TASK DIRECTIONS: Output only the lines of the entries that follow, starting at the one with "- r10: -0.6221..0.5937" and running down to the one with "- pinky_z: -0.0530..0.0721", both included and unchanged.

[Stored entries]
--- START ---

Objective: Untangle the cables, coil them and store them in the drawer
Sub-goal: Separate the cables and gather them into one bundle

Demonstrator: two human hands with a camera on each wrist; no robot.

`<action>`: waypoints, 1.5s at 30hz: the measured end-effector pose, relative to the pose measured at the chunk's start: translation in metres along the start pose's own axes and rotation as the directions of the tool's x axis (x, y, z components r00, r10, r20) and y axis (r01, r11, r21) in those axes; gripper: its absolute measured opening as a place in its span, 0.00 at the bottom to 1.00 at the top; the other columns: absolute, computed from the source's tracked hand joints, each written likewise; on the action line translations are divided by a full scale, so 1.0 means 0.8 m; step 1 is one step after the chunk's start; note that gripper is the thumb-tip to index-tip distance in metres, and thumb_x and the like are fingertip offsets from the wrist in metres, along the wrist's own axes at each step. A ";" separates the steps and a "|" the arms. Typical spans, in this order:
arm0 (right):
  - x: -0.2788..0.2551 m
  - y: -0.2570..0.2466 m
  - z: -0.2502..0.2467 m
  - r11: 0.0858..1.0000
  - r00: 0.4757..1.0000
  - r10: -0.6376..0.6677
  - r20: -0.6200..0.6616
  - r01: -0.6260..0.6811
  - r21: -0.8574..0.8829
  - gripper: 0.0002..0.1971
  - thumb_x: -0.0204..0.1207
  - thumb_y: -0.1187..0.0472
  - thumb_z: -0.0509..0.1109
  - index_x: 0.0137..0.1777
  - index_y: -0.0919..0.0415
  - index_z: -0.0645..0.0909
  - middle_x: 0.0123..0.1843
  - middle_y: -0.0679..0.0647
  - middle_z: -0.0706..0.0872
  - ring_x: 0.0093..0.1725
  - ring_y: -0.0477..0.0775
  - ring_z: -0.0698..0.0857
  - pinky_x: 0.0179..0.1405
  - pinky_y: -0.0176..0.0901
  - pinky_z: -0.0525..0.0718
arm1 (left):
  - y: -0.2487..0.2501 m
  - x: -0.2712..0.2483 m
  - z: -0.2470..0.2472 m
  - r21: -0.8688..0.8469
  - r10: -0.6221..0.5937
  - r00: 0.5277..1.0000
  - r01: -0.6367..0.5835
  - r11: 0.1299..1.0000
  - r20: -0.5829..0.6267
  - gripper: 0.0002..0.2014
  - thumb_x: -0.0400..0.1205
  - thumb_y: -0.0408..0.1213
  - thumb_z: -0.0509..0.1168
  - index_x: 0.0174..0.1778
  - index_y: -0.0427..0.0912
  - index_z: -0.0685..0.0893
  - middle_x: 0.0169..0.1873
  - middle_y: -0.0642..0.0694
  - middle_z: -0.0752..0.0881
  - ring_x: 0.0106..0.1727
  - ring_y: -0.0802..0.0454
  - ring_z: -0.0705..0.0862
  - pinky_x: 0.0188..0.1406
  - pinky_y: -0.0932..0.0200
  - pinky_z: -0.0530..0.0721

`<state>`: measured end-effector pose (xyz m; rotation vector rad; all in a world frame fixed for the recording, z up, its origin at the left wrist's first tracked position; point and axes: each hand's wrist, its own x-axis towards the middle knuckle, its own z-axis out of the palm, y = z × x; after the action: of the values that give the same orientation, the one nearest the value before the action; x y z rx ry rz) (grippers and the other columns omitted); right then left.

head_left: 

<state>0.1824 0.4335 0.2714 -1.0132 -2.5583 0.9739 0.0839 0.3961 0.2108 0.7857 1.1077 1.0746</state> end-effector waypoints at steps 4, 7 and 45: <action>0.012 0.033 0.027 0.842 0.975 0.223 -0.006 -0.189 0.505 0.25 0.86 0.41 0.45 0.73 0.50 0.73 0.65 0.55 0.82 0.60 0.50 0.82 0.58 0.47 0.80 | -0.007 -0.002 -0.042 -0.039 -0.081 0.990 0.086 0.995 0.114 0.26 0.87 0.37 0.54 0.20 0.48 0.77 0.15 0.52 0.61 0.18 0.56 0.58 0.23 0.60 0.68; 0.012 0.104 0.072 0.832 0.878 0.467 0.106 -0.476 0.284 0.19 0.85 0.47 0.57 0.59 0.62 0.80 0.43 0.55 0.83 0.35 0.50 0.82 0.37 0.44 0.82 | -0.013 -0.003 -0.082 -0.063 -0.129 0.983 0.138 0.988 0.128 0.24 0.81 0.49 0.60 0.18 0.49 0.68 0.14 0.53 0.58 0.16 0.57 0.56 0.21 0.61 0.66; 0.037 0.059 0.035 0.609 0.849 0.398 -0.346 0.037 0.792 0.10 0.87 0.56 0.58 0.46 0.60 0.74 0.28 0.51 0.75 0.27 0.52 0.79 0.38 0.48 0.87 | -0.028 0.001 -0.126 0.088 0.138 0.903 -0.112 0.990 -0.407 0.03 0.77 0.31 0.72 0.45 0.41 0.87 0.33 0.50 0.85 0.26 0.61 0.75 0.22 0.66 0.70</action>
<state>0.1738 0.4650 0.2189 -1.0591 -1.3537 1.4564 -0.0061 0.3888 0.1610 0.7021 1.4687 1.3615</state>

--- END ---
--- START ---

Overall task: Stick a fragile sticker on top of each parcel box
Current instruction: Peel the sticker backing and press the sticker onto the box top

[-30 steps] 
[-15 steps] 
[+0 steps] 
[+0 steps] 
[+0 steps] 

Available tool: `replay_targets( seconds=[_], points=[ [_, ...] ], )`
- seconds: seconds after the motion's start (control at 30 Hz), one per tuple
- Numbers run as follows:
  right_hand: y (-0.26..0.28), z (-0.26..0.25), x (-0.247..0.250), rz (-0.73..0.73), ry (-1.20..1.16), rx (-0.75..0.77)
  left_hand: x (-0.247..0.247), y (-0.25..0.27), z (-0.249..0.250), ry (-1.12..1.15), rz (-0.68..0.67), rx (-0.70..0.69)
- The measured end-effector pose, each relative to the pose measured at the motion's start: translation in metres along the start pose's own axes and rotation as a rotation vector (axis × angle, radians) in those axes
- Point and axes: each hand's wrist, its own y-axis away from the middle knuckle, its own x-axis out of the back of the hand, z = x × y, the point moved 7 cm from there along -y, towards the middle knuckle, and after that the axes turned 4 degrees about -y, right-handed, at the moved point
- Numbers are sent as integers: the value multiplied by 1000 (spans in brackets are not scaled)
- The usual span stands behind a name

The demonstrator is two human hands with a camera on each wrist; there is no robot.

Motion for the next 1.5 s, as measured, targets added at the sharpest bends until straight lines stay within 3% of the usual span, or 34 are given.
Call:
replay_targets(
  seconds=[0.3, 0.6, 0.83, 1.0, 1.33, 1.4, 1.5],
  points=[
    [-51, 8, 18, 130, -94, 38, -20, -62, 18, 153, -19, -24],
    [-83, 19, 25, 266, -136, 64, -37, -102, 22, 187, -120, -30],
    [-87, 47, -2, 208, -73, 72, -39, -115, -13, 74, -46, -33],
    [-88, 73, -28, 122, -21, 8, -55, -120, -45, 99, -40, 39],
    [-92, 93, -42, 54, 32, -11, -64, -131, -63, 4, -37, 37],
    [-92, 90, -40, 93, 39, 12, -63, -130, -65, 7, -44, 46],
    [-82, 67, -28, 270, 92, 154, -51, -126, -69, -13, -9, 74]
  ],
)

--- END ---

RESULT:
  - r10: -0.6221..0.5937
  - r00: 0.5277..1.0000
  - r01: -0.6367..0.5835
  - r11: 0.1299..1.0000
  - r20: -0.5829..0.6267
  - gripper: 0.0002..0.2014
  - thumb_x: -0.0400..0.1205
  - thumb_y: -0.0408..0.1213
  - thumb_z: -0.0509..0.1168
  - index_x: 0.0174..0.1778
  - index_y: -0.0427..0.0912
  - index_z: -0.0685..0.0893
  - middle_x: 0.0169..0.1873
  - middle_y: -0.0642..0.0694
  - middle_z: -0.0752..0.0881
  - ring_x: 0.0106..0.1727
  - ring_y: -0.0802..0.0454
  - ring_z: -0.0705..0.0862
  - pinky_x: 0.0188..0.1406
  - pinky_y: -0.0932..0.0200
  - pinky_z: -0.0530..0.0721

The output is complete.